Sur la croix
14 décembre 2009Ça fait un estie de bail. Presque une cession, tiens. Et c’est même pas que je procrastine, même pas que je me dis qu’il faudrait bien qu’un jour. Juste un vide d’intérêt. Les blogues c’est mort, autant que Facebook descend, autant qu’un jour il faudra que certains comprennent qu’il n’y a pas que les réseaux sociaux dans l’univers et que 2.0 ça veut rien dire. Mais c’est une autre histoire. Là, maintenant, il y a ces touches que j’enfonce comme on pète un bouton, en pinçant, en grimaçant, mais avec le bonheur caché honteux d’aimer ça. Là, maintenant, il y a la resurrection d’un blogue qui remourra demain, joyeuses Pâques sur la croix. Je me remets à écrire, tant pis pour les gens. Je me remets à écrire, ferme tout le reste sauf la vraie vie. J’écris ici pour dire que je n’écrirai pas ici.

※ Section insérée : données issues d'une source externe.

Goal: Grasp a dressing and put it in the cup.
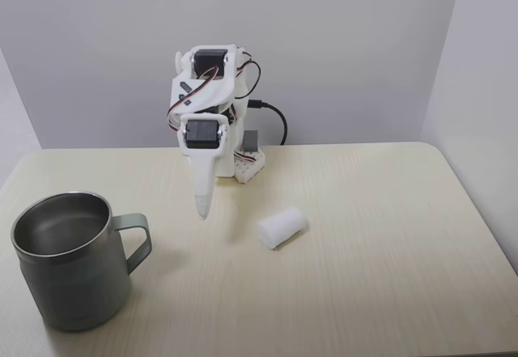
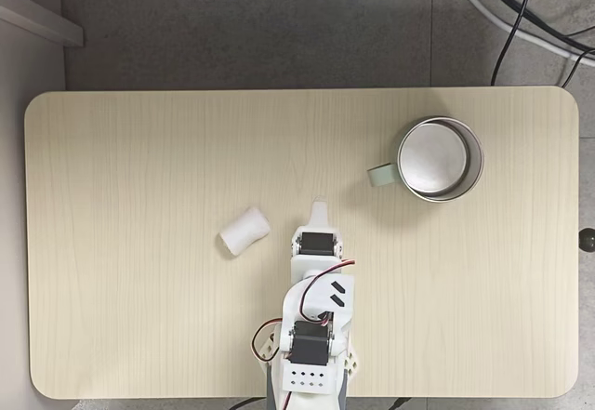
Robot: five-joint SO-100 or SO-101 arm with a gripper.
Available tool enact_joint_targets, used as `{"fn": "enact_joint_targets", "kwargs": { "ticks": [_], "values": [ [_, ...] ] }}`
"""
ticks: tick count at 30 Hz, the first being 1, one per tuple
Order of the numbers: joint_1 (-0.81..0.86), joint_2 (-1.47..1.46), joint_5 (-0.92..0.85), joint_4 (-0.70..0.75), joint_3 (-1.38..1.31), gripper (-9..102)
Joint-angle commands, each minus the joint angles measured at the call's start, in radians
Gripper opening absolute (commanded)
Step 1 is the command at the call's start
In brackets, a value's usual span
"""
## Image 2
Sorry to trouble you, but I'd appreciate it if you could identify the white wooden ledge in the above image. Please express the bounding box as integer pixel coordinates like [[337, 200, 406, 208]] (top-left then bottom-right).
[[0, 0, 86, 48]]

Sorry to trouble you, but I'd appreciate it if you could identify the thick white cable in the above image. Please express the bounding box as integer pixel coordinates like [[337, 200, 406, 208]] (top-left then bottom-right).
[[451, 0, 595, 60]]

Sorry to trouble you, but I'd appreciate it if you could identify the metal cup pale green handle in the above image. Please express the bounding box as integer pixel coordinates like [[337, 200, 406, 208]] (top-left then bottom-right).
[[366, 115, 485, 205]]

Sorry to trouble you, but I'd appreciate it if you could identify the white gauze dressing roll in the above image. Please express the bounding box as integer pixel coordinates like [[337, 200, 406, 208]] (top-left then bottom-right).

Ce n’est pas la première fois, je mettrais bien un hyperlien mais pas tant que ça. Et puis les hyperliens, c’est tellement pas 2.0. À vous de le mettre, user-generated content, ciboire, faites-moi un vidéo où vous me chantez mon hyperlien, youtubez-le et embeddez-le dans les commentaires ici, UGC FTW. Deux point zéro de mes deux, et ses supervedettes déjà has-been, si jeunes et déjà si vieux, qui radottent les mêmes niaiseries, convaincus qu’ils ont raison, à des gens qui s’en foutent. Les ornières titanesques, le grand corridor des réseaux sociaux, et le noir tout autour. Qui n’ont qu’un marteau dans leur coffre à outil.
Qui pensent construire de grandes bâtisses, qui bâtissent de grandes bêtises.